Proefschrift Pupillometry as a window to listening effort. Interactions between hearing status, hearing aid technologies and task difficulty during speech recognition, Vrije Universiteit Amsterdam, 15 mei 2018, 175 p. Promotores waren prof. dr. S.E. Kramer en prof. dr. T. Lunner.

Zachte kniebrace goed hulpmiddel bij knie-artrose

Artrose van het kniegewricht is de meest voorkomende reumatische aandoening. Het aantal patiënten neemt toe door de vergrijzing en obesitas. Artrosepatiënten kiezen er vaak voor om een zachte kniebrace te dragen, maar tot voor kort was er beperkt wetenschappelijk bewijs voor de effectiviteit van deze remedie. Daarom beveelt de Osteoarthritis Research Society International (OARSI) een zachte kniebrace niet aan als conservatieve behandeloptie bij knieartrose.

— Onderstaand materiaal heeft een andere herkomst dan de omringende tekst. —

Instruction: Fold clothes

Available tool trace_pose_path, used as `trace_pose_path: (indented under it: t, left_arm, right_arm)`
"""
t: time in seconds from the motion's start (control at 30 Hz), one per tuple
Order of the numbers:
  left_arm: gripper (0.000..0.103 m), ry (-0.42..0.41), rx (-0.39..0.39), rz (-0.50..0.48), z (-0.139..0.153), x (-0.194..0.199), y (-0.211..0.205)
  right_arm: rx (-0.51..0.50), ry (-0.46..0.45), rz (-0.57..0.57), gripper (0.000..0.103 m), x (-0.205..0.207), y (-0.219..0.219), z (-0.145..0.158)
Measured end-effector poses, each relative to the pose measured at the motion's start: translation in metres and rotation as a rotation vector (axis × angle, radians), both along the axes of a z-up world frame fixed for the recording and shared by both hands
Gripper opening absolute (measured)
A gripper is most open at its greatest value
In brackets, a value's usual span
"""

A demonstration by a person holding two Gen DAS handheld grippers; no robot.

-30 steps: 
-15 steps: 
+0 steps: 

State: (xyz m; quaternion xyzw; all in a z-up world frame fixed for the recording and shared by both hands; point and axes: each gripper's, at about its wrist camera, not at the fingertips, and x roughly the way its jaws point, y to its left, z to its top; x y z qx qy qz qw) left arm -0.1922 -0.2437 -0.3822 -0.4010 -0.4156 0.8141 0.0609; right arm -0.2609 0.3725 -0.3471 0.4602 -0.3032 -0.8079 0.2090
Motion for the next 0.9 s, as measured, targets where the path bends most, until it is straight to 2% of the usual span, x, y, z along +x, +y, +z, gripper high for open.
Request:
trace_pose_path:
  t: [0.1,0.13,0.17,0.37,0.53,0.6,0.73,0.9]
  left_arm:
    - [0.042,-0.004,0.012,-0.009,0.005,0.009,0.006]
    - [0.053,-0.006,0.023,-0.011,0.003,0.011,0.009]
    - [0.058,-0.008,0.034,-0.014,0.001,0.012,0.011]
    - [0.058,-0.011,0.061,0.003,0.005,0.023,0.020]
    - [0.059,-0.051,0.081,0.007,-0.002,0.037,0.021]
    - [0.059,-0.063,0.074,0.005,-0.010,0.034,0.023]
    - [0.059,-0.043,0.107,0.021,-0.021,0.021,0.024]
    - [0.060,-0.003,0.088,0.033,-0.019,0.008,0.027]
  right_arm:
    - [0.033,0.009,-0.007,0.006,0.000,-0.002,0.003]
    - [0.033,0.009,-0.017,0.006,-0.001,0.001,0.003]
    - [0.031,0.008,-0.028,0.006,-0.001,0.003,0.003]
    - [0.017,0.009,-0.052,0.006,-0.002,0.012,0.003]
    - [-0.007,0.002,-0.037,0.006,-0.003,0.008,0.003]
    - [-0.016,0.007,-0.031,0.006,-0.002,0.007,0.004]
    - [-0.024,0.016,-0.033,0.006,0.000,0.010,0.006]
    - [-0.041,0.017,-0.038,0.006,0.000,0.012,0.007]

Revalidatie-fysiotherapeut Tomasz Cudejko, 32 jr, verrichte een systematische review met meta-analyse en analyseerde het effect van een zachte kniebrace bij 44 mensen met artrose. Uit deze onderzoeken blijkt dat de brace de pijn in de knieën vermindert, de stabiliteit van de knieën verhoogt, het fysieke functioneren verbetert en het vertrouwen van patiënten in hun knieën verhoogt.

Op basis van de resultaten uit dit promotieonderzoek dienen clinici een zachte kniebrace als een reële behandelingsoptie te beschouwen voor (oudere) mensen met artrose in de knie. Een zachte kniebrace is een van de eenvoudigste en goedkoopste manieren om de symptomen van knieartrose te bestrijden. Verfijning van het ontwerp van de zachte kniebrace, die in dit onderzoek is gebruikt, is een optie om de effecten op kniepijn en knie-instabiliteit verder te verbeteren.

Proefschrift Benefits of soft knee bracing in knee osteoarthritis, Vrije Universiteit Amsterdam, 20 juni 2018, 129 p, ISBN 978 94 9280 136 4. Promotores waren prof. dr. J. Dekker en prof. dr. ir. J. Harlaar.